● **Try it**: A single number is the whole answer: the count of lines in these entries that hold "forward".

● **Input**:
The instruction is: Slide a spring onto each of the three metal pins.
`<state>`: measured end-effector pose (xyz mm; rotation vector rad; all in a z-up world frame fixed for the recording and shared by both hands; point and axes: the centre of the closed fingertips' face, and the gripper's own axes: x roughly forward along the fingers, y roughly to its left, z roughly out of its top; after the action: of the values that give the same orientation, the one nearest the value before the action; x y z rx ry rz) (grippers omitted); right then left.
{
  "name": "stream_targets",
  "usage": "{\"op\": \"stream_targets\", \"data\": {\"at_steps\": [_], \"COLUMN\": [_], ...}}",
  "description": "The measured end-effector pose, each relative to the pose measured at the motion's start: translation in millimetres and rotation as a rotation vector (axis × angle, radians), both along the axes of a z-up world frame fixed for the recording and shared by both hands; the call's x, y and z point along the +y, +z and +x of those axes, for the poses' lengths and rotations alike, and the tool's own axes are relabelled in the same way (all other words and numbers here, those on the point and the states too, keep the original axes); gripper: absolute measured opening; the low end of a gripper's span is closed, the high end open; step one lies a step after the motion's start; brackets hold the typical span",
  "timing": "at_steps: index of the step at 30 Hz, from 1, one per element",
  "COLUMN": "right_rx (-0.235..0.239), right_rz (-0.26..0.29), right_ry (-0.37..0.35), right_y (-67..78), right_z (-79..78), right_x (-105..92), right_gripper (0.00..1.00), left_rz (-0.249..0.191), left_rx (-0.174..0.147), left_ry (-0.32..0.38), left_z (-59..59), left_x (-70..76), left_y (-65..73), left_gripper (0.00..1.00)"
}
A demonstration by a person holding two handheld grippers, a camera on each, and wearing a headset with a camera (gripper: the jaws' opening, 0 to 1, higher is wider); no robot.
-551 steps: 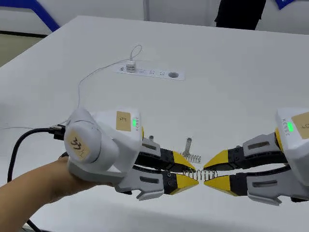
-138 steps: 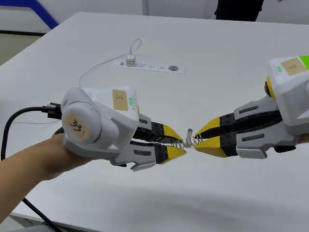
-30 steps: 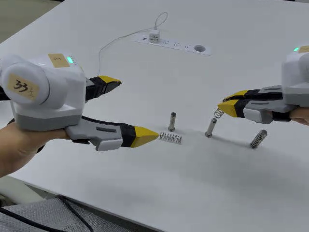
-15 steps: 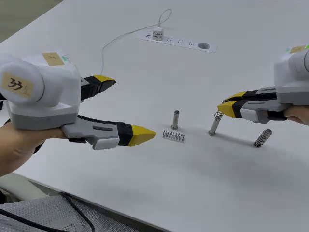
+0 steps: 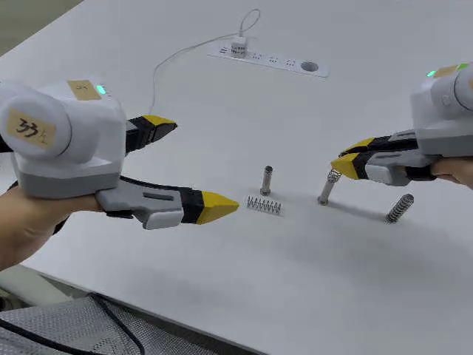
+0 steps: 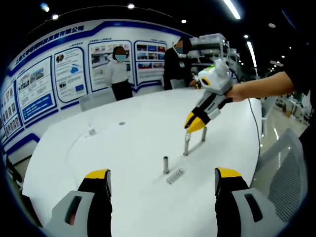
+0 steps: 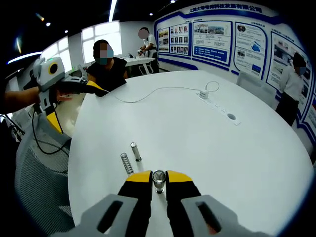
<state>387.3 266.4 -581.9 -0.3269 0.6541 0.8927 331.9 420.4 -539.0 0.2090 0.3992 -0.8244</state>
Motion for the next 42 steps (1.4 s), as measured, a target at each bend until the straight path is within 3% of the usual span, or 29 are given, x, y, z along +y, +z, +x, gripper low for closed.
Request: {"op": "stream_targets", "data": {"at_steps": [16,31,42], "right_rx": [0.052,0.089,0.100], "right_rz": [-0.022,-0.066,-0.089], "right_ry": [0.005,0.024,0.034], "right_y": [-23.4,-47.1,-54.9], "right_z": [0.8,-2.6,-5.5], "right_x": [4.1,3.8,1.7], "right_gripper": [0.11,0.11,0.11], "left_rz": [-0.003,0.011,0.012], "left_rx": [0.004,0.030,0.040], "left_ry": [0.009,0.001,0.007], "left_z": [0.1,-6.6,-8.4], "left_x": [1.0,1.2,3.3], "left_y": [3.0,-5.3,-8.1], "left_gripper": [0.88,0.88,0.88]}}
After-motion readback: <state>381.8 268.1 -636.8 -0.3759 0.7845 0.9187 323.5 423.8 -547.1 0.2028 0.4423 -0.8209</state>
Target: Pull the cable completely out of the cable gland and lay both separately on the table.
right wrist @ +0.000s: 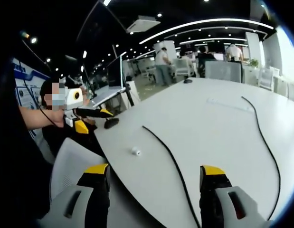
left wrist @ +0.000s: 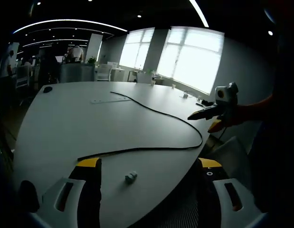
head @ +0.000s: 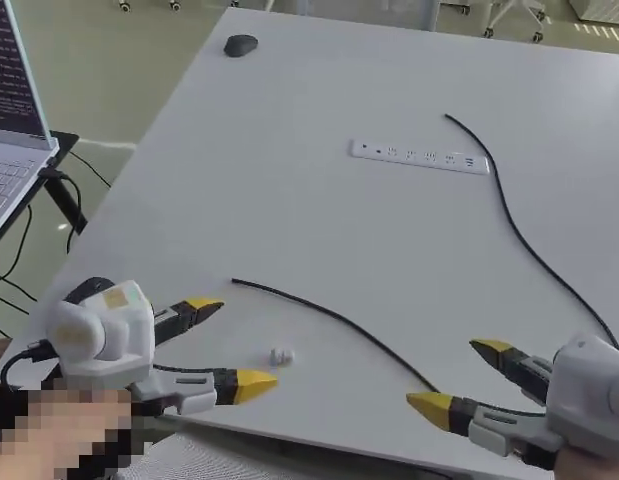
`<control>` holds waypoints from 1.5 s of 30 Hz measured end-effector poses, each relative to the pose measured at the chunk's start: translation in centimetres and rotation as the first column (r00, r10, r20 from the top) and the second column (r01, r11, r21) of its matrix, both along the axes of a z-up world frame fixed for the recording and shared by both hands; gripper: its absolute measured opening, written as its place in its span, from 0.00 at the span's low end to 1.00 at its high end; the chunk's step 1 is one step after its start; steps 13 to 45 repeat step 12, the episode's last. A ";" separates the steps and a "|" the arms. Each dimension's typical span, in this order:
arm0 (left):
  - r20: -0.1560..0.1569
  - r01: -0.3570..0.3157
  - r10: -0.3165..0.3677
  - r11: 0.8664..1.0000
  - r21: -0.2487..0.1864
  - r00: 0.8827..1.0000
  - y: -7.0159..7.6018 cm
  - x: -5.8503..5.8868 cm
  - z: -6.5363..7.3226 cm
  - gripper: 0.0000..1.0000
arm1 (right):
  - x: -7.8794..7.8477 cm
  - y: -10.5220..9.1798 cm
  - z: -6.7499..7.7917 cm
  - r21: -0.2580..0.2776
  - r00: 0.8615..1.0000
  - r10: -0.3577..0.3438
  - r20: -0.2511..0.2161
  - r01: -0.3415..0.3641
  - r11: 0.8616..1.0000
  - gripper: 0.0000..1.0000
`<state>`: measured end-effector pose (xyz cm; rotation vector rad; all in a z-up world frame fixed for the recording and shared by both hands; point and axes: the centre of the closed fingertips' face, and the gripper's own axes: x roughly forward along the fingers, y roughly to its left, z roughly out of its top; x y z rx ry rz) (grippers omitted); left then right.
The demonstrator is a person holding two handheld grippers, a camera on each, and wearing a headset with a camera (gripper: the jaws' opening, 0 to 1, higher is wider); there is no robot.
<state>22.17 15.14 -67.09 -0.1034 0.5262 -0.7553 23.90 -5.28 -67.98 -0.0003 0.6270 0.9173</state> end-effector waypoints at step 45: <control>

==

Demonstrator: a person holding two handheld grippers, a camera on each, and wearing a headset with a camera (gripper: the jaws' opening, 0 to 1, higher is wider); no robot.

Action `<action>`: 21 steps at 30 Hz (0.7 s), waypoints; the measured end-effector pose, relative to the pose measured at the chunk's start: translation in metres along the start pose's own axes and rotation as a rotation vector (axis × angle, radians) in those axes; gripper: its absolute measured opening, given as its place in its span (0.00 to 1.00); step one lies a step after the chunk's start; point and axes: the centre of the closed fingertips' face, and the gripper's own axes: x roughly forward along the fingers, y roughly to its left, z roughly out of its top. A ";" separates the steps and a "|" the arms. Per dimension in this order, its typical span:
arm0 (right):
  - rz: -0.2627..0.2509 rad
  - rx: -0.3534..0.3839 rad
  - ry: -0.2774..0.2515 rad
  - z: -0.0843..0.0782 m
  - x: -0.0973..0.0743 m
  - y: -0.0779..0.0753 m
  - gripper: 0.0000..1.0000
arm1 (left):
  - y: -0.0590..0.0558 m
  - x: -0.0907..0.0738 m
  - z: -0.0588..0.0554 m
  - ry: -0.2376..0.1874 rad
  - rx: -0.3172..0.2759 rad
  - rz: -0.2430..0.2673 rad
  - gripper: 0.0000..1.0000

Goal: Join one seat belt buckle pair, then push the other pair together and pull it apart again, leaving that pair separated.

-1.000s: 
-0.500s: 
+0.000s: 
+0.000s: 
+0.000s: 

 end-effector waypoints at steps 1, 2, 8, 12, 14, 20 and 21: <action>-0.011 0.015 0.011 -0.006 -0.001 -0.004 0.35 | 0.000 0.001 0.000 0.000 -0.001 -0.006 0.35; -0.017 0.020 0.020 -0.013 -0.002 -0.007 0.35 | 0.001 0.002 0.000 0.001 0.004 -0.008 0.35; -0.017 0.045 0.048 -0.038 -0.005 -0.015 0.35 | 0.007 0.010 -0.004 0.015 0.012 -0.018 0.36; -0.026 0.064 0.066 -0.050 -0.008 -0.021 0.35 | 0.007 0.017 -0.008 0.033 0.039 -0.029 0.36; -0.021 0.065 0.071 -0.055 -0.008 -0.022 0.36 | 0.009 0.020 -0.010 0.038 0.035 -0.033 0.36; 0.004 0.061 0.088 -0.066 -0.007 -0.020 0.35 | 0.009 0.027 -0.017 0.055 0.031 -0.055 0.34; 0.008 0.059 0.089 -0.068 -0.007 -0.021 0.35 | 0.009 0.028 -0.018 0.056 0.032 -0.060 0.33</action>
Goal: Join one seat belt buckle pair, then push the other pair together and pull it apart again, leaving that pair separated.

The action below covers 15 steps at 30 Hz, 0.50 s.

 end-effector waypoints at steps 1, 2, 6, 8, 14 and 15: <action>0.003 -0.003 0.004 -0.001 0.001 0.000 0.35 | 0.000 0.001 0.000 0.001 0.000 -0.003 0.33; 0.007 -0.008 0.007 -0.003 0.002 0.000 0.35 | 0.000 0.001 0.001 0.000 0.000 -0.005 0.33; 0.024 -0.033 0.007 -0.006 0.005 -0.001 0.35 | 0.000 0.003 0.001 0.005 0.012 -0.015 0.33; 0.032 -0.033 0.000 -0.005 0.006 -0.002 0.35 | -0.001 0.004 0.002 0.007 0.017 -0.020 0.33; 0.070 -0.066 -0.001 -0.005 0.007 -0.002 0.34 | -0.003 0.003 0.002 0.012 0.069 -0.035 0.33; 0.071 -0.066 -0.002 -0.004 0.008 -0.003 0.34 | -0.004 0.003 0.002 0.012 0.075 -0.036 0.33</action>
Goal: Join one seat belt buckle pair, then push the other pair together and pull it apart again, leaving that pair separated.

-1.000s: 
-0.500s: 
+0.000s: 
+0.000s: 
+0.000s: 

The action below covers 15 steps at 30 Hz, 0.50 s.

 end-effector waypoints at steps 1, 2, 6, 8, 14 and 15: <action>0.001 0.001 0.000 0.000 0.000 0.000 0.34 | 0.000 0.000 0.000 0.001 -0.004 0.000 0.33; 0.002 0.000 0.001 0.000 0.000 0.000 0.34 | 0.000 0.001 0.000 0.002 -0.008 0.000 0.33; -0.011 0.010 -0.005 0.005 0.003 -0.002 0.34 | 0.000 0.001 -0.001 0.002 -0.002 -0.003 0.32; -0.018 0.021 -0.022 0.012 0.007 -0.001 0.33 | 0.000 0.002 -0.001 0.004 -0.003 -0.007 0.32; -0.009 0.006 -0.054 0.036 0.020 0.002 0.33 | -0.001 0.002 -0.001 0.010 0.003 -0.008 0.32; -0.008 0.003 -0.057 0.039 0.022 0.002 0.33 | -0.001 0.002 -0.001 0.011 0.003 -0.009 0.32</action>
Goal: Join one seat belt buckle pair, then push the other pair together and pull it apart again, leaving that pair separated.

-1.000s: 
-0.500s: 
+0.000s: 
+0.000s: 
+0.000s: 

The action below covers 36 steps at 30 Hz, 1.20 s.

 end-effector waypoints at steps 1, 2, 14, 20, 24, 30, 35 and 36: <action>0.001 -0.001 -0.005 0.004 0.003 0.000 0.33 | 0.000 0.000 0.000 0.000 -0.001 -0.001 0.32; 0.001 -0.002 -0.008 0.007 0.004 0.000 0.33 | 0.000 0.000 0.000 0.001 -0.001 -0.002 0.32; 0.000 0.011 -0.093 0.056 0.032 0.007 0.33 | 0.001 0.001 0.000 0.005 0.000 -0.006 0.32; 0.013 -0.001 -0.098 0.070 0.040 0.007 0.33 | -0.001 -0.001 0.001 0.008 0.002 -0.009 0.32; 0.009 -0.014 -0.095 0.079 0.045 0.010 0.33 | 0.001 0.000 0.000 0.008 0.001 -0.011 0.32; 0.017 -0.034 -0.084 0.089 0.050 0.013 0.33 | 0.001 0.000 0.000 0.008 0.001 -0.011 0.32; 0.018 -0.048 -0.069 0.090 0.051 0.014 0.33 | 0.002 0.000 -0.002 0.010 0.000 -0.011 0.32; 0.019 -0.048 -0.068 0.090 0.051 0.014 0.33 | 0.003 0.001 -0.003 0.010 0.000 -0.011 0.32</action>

● **Output below**: 3